シャリーフのこの脅しを聞いて、私は彼の名も殺害のブラックリストに載せざるを得なくなってしまった。今年のシャフリーヴァル月中旬〔2009年9月初旬〕、シャリーフがケナーレ・タフテのモアッレム広場付近のスーパーマーケットにいるところを見つけ、彼に銃弾を浴びせた。シャリーフは15発の銃弾を受けて死んだ。他にマンスールとアブドッラーという名の二名も負傷した。
ハーシェムは、私の手で殺される運命であることを知っていた。だから、私が要求したものは何でも受け入れた。数回にわたり、ハーシェムにカネを要求した。最後に彼のもとを訪れた時にも、カネを要求した。彼は一週間の猶予を求めてきた。

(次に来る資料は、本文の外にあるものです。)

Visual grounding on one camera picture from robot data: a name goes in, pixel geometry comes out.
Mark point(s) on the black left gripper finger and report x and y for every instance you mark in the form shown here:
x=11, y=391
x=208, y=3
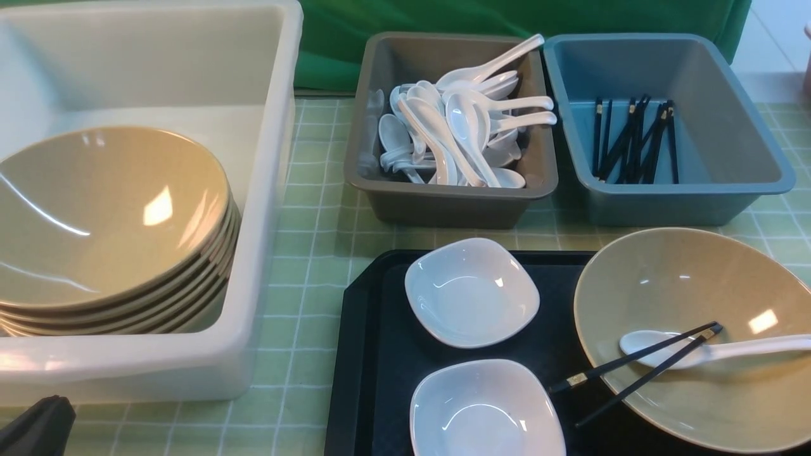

ハーシェムは、私がこの1週間、殺害計画を実行しないとタカをくくっていた。しかし私にとって重要なのは復讐であって、カネではなかった。だからメフル月14日火曜日の朝、私は彼が所有する店の前で、彼を殺した。ハーシェムは私の怨嗟の炎を鎮めようと、自分の娘を結婚に差し出してきた。もちろん、そんなものははねつけた。
モルタザーは取り調べの中で、8件の殺害を自供している。しかし、余罪の可能性もあることから、刑事特別捜査はいまだに続いている。また容疑者は、地域で発生した2件の武装強盗についても自供している。モルタザーとその協力者たちは87年ティール月〔2008年6〜7月〕に貴金属商に押し入り、窃盗の過程で店主の足を拳銃で撃った。店主は〔下半身〕不随となっている。
またこの悪党は、2件目の窃盗では、畜産業者の民家を襲い、金目の物を強奪している。また証拠によると、モルタザーとその仲間は、麻薬密輸業者のエスコートをしていたことも分かっている。